(Bloomberg) -- The Securities and Exchange Commission is probing an incident at Two Sigma Investments LP, where a researcher tampered with the quant-investor’s models, according to a Wall Street Journal report on Sunday.

The hedge fund, which manages around $60 billion according to its website, is also under scrutiny from the regulator over how a rift in the firm’s hierarchy has left it unable to make basic management decisions, the Journal report said. 

Read more: Two Sigma Billionaire Founders in Rift That Poses Material Risk

The researcher manipulated the firm’s models in an attempt to boost his compensation, and the changes led to unexpected gains and losses of $620 million across its funds, the report, which cited people familiar with the matter and letters sent to investors, said.

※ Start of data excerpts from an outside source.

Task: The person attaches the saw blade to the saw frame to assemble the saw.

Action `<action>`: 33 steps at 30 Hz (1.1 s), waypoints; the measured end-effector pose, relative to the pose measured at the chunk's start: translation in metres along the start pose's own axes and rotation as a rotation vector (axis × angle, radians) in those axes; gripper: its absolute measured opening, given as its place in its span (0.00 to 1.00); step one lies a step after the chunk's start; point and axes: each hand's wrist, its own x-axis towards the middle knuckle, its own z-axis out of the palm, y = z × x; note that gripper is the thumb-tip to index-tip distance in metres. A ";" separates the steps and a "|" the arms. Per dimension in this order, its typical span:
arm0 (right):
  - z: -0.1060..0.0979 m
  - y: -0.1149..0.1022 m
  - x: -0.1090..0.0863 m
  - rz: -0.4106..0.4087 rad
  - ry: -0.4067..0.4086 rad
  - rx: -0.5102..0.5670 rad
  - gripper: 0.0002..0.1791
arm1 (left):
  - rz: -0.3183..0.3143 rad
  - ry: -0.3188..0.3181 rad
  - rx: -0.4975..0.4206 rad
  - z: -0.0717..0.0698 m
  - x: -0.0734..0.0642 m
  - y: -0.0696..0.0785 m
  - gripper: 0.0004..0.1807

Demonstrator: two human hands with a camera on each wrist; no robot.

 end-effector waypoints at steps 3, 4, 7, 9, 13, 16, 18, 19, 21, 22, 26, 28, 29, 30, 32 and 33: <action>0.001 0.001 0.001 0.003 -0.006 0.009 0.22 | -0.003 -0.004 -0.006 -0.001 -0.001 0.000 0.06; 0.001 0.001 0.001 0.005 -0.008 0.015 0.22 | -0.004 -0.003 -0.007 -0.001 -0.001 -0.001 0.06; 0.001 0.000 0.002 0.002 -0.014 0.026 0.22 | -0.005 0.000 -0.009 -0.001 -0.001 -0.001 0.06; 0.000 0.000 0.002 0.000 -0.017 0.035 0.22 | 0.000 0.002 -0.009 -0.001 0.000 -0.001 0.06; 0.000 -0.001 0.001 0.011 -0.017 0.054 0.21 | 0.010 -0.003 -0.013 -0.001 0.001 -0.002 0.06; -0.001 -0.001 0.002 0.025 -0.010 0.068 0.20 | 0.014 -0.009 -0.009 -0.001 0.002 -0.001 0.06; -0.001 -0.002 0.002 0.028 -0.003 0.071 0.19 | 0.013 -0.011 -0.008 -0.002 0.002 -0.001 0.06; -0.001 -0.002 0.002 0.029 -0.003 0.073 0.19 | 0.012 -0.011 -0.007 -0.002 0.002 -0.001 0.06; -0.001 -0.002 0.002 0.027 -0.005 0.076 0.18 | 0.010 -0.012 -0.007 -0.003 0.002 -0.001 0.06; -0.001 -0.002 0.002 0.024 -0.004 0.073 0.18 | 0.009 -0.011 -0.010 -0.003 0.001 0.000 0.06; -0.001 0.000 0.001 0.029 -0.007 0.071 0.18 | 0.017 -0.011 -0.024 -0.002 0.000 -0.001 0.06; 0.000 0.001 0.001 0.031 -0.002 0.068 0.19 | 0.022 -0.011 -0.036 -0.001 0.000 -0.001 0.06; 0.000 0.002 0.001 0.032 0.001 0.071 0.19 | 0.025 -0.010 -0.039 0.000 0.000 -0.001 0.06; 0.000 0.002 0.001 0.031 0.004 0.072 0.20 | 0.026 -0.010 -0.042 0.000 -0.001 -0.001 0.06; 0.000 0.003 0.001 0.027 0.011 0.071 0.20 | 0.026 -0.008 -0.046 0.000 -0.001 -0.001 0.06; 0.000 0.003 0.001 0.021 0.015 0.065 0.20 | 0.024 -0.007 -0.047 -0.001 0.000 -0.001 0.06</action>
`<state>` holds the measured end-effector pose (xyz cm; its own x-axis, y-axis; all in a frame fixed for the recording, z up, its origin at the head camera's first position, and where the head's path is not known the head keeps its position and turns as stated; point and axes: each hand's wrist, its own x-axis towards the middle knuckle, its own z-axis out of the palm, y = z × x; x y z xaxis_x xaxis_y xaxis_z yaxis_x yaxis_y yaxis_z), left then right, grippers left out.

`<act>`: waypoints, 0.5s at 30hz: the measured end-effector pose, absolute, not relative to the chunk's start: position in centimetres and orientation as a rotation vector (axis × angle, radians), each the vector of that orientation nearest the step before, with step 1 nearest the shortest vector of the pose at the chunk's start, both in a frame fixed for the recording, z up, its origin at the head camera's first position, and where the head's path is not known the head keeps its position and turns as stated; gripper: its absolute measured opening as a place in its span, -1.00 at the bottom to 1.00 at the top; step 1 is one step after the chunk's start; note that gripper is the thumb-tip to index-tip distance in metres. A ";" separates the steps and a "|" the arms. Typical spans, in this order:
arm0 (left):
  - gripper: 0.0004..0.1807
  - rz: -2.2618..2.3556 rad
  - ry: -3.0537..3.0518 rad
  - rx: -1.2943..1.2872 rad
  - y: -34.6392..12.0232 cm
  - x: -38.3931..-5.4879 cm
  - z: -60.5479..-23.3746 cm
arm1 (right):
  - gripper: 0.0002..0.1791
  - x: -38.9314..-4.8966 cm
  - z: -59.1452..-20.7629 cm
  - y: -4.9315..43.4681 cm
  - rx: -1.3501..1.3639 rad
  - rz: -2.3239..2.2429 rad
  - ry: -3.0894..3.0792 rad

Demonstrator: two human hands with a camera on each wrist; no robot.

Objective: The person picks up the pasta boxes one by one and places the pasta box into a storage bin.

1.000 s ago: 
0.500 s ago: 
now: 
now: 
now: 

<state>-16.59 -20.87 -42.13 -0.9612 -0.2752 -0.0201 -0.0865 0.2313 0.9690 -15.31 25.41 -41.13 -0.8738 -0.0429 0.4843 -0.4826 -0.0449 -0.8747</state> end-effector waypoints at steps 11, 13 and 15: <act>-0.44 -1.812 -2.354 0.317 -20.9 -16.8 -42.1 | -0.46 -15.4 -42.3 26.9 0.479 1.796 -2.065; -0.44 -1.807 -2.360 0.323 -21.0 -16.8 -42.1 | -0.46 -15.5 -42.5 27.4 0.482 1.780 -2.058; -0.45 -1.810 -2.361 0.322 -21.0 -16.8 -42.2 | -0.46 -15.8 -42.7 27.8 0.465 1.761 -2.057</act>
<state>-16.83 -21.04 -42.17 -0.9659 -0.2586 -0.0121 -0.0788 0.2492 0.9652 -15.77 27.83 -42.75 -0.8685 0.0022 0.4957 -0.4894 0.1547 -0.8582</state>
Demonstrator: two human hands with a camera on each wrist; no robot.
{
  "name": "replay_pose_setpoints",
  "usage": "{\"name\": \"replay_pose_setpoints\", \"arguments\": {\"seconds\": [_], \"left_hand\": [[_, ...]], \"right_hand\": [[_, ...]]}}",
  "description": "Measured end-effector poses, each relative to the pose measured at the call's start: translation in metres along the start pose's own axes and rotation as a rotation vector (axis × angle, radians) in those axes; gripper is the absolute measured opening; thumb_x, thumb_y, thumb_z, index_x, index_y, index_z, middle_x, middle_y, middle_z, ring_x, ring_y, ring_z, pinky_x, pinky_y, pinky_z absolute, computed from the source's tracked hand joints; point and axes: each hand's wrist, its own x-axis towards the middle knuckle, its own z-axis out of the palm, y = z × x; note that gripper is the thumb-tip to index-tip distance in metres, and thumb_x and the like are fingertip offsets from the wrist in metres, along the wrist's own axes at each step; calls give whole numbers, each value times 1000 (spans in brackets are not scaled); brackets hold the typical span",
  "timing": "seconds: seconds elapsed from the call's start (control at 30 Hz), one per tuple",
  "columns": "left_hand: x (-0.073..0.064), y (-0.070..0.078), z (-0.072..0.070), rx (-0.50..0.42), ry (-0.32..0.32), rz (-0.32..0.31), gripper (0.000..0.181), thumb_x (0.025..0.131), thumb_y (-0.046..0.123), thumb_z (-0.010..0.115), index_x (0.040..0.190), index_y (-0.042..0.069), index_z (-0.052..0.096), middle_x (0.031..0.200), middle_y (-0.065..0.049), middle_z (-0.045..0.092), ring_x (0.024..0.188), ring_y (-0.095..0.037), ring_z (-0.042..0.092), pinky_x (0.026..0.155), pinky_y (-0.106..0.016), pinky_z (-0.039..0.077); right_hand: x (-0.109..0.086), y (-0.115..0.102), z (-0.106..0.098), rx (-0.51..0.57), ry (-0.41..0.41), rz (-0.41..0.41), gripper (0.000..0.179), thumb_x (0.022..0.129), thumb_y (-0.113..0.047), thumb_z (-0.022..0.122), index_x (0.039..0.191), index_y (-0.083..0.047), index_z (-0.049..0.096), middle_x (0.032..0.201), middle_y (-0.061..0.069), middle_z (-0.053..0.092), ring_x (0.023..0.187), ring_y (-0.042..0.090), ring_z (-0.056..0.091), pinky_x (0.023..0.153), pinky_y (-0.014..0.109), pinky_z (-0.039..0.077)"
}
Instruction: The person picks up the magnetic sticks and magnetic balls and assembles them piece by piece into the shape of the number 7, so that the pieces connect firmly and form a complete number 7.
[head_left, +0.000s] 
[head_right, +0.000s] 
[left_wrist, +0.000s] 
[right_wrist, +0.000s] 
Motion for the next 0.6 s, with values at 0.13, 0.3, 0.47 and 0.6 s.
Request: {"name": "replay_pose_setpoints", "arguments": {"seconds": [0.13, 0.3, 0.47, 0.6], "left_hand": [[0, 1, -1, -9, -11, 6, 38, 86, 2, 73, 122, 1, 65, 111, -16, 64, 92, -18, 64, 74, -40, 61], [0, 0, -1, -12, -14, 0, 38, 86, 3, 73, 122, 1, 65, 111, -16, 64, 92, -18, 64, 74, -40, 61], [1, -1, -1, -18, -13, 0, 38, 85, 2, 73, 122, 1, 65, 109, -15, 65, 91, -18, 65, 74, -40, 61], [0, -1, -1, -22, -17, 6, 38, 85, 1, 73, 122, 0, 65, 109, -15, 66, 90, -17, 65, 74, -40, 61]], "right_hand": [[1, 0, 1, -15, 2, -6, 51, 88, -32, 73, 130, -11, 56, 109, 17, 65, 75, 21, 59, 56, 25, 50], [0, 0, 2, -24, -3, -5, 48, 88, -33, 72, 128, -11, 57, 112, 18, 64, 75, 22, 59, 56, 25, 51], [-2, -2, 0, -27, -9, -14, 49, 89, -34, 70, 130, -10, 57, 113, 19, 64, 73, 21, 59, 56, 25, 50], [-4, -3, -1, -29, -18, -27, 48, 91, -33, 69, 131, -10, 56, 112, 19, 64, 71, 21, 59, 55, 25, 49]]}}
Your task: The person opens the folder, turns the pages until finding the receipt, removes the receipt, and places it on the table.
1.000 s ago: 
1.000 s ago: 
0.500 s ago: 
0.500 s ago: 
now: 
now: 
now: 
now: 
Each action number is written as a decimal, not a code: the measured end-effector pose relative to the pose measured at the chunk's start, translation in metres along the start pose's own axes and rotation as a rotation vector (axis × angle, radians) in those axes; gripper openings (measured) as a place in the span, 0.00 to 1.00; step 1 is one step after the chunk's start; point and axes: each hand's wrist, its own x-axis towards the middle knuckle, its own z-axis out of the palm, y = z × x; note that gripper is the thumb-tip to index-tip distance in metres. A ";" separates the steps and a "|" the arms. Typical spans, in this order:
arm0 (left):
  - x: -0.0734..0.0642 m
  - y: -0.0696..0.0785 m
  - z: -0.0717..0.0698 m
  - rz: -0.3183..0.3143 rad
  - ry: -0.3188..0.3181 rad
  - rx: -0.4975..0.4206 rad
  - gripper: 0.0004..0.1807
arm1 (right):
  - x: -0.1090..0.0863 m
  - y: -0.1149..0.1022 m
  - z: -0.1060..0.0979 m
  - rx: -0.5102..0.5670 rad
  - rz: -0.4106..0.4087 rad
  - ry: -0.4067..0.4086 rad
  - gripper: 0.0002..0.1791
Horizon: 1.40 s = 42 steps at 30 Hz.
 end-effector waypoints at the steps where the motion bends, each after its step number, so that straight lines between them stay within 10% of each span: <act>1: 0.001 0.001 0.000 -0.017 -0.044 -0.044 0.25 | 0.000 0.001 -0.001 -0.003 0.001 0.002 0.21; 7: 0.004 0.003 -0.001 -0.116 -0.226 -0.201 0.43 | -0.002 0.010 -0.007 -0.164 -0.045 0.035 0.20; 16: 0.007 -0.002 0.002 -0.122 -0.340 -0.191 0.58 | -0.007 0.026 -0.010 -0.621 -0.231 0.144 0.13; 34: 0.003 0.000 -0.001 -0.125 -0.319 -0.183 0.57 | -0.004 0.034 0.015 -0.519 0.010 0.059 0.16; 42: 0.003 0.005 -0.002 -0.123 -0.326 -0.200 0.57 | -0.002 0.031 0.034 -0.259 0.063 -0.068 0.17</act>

The changes the researcher made led to $450 million of gains in funds where employees invest alongside external investors, and losses of $170 million largely borne by clients, the Journal said. 

Two Sigma told investors about the misconduct in a letter earlier this month and said at the time that it would consider compensating investors for any losses. The newspaper reported that investors have now been made whole.

“We take this matter extremely seriously and are reviewing this incident to determine what changes should be made to prevent similar misconduct,” the firm said in a letter earlier this month.

The incident adds to troubles for the quant-investing giant. Earlier this year, the firm said a falling-out between its billionaire co-founders had become so strained that it qualified as a material risk. 

John Overdeck and David Siegel, who founded the firm in 2001, disagreed over Two Sigma’s organization and succession plans, according to a March 31 regulatory filing. The tensions were already affecting the ability of employees to fully implement key research, engineering or business initiatives, according to the filing.